» PROBLEM DETAILS: Your answer must be an exact transcription of the lines from the line with "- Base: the" through the final line of the data.

*** Begin section ***

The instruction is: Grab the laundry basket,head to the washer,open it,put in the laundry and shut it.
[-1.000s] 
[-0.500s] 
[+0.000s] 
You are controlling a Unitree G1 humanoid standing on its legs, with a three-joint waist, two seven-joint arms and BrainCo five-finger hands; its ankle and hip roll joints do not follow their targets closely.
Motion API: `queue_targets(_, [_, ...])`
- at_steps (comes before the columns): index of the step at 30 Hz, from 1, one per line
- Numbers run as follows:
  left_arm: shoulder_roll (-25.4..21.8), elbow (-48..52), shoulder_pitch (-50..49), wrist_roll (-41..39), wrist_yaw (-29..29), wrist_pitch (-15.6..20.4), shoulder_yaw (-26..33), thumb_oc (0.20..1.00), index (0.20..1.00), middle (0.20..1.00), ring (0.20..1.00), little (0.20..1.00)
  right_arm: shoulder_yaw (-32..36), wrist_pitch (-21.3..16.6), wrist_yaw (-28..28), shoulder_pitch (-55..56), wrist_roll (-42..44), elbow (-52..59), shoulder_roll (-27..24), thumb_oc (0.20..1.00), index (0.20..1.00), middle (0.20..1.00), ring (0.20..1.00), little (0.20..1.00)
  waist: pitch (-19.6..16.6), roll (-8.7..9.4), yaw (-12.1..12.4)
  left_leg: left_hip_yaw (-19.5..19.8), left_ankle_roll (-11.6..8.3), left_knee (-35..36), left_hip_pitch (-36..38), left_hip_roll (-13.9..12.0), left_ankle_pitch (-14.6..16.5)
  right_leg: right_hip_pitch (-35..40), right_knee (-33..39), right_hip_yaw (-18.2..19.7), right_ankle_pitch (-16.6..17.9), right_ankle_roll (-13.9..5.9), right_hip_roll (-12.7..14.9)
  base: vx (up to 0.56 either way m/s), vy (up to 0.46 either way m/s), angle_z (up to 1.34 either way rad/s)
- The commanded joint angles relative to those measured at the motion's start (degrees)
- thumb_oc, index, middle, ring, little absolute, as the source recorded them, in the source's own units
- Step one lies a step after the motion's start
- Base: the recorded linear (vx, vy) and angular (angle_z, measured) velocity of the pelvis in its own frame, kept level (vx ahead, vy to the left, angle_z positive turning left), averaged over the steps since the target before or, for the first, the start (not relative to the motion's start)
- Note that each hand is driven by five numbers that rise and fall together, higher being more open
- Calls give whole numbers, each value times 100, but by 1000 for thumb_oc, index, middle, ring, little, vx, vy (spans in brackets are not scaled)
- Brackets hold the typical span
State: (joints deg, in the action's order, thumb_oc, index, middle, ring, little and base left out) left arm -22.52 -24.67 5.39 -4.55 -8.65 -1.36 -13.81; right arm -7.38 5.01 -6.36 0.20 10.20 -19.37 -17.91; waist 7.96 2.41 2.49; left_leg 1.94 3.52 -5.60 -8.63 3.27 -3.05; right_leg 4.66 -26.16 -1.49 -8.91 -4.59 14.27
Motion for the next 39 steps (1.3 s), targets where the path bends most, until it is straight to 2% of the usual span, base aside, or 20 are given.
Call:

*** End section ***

» THE COMPLETED TASK:
- Base: the recorded linear (vx, vy) and angular (angle_z, measured) velocity of the pelvis in its own frame, kept level (vx ahead, vy to the left, angle_z positive turning left), averaged over the steps since the target before or, for the first, the start (not relative to the motion's start)
- Note that each hand is driven by five numbers that rise and fall together, higher being more open
- Calls give whole numbers, each value times 100, but by 1000 for thumb_oc, index, middle, ring, little, vx, vy (spans in brackets are not scaled)
- Brackets hold the typical span
State: (joints deg, in the action's order, thumb_oc, index, middle, ring, little and base left out) left arm -22.52 -24.67 5.39 -4.55 -8.65 -1.36 -13.81; right arm -7.38 5.01 -6.36 0.20 10.20 -19.37 -17.91; waist 7.96 2.41 2.49; left_leg 1.94 3.52 -5.60 -8.63 3.27 -3.05; right_leg 4.66 -26.16 -1.49 -8.91 -4.59 14.27
Motion for the next 39 steps (1.3 s), targets where the path bends most, until it is straight to 2% of the usual span, base aside, or 20 are given.
Call:

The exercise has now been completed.